## WHAT YOU HAVE TO DO:
Transcribe all of the data exactly. Images stay out.

## DATA EXCERPT:
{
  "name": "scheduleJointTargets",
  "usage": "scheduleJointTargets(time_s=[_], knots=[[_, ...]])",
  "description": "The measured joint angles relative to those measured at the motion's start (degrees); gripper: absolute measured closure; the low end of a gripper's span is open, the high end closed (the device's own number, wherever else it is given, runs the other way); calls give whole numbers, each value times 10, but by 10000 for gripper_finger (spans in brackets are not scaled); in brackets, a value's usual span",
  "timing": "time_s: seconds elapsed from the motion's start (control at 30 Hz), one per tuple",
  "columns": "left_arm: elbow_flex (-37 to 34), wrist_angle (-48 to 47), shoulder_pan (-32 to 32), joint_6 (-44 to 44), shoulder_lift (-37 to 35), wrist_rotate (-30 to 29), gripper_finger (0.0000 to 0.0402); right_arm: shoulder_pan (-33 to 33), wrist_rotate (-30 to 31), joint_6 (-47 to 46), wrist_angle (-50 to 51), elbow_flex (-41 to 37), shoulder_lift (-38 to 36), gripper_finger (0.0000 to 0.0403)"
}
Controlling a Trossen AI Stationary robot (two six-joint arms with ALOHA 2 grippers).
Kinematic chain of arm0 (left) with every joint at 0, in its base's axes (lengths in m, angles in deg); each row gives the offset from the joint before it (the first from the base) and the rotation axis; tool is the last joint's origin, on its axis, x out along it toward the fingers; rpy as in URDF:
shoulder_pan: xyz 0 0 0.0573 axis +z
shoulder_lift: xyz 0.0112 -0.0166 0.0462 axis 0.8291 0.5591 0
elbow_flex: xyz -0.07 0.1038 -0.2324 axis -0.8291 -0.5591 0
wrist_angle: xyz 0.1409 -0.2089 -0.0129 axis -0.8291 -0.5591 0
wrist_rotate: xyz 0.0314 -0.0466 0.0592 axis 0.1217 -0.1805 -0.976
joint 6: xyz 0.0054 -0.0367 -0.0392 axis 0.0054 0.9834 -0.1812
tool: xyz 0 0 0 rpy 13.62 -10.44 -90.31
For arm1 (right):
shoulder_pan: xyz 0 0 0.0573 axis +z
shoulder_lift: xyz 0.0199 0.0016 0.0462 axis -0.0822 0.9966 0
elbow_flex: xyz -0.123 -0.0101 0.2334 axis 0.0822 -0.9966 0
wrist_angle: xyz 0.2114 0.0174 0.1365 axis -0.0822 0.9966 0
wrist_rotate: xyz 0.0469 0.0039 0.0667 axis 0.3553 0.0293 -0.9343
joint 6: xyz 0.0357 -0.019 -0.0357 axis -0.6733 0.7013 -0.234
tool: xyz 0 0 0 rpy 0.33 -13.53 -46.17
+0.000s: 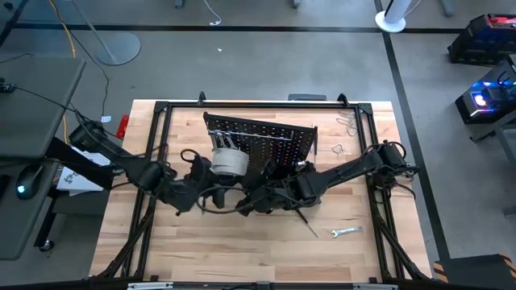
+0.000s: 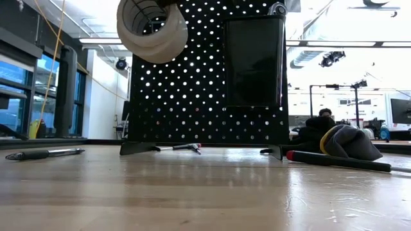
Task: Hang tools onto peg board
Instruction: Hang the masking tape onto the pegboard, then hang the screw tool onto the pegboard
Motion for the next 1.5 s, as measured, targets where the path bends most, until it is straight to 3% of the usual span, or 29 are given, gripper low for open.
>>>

## ANSWER TO THIS TASK:
{
  "name": "scheduleJointTargets",
  "usage": "scheduleJointTargets(time_s=[_], knots=[[_, ...]])",
  "description": "The measured joint angles relative to those measured at the motion's start (degrees); gripper: absolute measured closure; the low end of a gripper's span is open, the high end closed (the device's own number, wherever else it is given, runs the other way); calls give whole numbers, each value times 10, but by 10000 for gripper_finger (spans in brackets are not scaled); in brackets, a value's usual span",
  "timing": "time_s: seconds elapsed from the motion's start (control at 30 Hz), one per tuple",
  "columns": "left_arm: elbow_flex (-37 to 34), wrist_angle (-48 to 47), shoulder_pan (-32 to 32), joint_6 (-44 to 44), shoulder_lift (-37 to 35), wrist_rotate (-30 to 29), gripper_finger (0.0000 to 0.0402); right_arm: shoulder_pan (-33 to 33), wrist_rotate (-30 to 31), joint_6 (-47 to 46), wrist_angle (-50 to 51), elbow_flex (-41 to 37), shoulder_lift (-38 to 36), gripper_finger (0.0000 to 0.0403)"
}
Controlling a Trossen AI Stationary robot (two six-joint arms with ALOHA 2 grippers).
Kinematic chain of arm0 (left) with every joint at 0, in its base's axes (lengths in m, angles in deg); each row gives the offset from the joint before it (the first from the base) and the rotation axis; tool is the last joint's origin, on its axis, x out along it toward the fingers; rpy as in URDF:
shoulder_pan: xyz 0 0 0.0573 axis +z
shoulder_lift: xyz 0.0112 -0.0166 0.0462 axis 0.8291 0.5591 0
elbow_flex: xyz -0.07 0.1038 -0.2324 axis -0.8291 -0.5591 0
wrist_angle: xyz 0.1409 -0.2089 -0.0129 axis -0.8291 -0.5591 0
wrist_rotate: xyz 0.0314 -0.0466 0.0592 axis 0.1217 -0.1805 -0.976
joint 6: xyz 0.0054 -0.0367 -0.0392 axis 0.0054 0.9834 -0.1812
tool: xyz 0 0 0 rpy 13.62 -10.44 -90.31
For arm1 (right):
shoulder_pan: xyz 0 0 0.0573 axis +z
shoulder_lift: xyz 0.0199 0.0016 0.0462 axis -0.0822 0.9966 0
elbow_flex: xyz -0.123 -0.0101 0.2334 axis 0.0822 -0.9966 0
wrist_angle: xyz 0.2114 0.0174 0.1365 axis -0.0822 0.9966 0
wrist_rotate: xyz 0.0469 0.0039 0.0667 axis 0.3553 0.0293 -0.9343
joint 6: xyz 0.0357 -0.019 -0.0357 axis -0.6733 0.7013 -0.234
tool: xyz 0 0 0 rpy 0.33 -13.53 -46.17
+0.000s: 
+0.000s: 
Task: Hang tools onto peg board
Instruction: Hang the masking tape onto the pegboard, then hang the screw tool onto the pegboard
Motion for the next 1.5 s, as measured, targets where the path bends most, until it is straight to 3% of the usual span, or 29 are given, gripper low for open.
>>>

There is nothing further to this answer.